Overview
Total time from when a caller stops speaking to when they hear the voice agent's response, including all processing steps. This metric is measured in milliseconds and directly correlates with user satisfaction scores. Industry benchmarks suggest keeping End-to-End Latency under specific thresholds for optimal caller experience.
Use Case: The actual delay callers experience - includes ASR, LLM processing, and TTS generation time.
Why It Matters
The actual delay callers experience - includes ASR, LLM processing, and TTS generation time. Optimizing End-to-End Latency directly impacts caller experience, system performance, and operational costs. Even small improvements can significantly enhance user satisfaction.
How It Works
End-to-End Latency is calculated by measuring the time between specific events in the voice agent pipeline. The measurement starts when the triggering event occurs and ends when the measured outcome is achieved. Platforms like Deepgram, Vapi, Retell AI each implement End-to-End Latency with different approaches and optimizations.
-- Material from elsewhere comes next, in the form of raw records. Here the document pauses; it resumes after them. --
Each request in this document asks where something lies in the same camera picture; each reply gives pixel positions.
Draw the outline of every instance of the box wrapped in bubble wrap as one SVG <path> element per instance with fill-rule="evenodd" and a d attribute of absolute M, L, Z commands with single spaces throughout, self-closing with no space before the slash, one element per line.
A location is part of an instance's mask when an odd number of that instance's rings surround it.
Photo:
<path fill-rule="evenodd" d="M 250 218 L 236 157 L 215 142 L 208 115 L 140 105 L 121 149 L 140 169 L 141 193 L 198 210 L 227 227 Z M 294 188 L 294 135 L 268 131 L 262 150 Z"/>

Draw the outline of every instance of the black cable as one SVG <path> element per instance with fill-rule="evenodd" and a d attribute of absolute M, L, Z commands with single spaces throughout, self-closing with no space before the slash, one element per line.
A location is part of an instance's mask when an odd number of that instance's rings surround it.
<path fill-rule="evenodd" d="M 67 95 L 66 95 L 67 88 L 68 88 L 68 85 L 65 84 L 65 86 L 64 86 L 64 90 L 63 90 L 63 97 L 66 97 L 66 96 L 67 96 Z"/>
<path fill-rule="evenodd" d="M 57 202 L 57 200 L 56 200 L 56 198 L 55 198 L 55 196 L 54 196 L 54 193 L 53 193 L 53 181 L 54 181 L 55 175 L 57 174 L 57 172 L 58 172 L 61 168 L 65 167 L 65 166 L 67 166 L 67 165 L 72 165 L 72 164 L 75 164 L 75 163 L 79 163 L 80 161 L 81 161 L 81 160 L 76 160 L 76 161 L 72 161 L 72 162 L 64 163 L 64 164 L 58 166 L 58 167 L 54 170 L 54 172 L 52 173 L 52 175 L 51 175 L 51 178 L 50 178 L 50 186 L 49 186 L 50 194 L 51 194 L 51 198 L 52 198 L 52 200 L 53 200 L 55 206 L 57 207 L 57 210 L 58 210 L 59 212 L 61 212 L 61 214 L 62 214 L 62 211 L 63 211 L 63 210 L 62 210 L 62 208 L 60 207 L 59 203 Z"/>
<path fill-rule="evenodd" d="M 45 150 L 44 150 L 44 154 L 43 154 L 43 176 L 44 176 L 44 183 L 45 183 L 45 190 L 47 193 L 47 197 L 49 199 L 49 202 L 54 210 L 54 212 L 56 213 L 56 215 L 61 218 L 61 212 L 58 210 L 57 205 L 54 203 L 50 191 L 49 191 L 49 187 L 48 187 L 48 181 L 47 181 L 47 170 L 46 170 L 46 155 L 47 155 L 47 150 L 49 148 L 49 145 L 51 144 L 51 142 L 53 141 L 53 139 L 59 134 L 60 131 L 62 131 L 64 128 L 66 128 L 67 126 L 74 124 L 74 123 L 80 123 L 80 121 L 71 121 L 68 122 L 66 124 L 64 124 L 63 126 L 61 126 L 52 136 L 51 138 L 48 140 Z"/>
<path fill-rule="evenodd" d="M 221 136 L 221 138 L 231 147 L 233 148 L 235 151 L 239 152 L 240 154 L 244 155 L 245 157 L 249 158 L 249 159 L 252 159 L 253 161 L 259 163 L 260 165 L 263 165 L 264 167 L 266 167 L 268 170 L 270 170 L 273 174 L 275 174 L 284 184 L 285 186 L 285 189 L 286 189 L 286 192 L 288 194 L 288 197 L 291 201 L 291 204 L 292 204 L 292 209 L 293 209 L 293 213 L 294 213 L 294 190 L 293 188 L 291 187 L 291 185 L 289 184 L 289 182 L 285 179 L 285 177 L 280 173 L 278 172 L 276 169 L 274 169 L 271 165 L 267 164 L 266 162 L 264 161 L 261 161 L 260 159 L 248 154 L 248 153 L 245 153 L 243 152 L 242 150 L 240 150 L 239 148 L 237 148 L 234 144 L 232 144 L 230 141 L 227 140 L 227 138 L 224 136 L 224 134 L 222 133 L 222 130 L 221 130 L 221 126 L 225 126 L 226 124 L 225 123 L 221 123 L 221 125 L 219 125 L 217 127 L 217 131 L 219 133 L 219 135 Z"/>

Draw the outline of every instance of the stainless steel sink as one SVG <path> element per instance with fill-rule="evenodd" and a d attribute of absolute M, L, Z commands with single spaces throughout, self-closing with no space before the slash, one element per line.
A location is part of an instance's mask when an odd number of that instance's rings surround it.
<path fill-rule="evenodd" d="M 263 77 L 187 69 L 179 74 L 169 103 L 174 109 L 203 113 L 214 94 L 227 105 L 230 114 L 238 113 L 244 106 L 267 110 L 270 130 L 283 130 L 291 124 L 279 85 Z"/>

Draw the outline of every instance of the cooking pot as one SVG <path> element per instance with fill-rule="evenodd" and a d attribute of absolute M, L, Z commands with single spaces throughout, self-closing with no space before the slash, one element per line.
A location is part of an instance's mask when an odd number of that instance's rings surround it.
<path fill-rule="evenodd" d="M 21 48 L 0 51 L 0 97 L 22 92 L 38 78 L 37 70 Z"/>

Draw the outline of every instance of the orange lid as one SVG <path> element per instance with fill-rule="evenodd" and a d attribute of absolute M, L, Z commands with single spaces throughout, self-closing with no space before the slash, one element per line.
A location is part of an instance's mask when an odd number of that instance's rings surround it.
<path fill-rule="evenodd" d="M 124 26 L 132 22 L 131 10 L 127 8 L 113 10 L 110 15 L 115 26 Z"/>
Common Issues & Challenges
According to Hamming AI, teams often focus on individual component latency while ignoring cumulative effects. Their analytics platform provides unified end-to-end latency tracking with one-click drill-down to identify bottlenecks.
Implementation Guide
To optimize End-to-End Latency, start by establishing baseline measurements using monitoring tools. Set realistic targets based on your use case - customer service applications typically require performance within industry benchmarks. Implement caching strategies, optimize model selection, and use edge deployment where possible.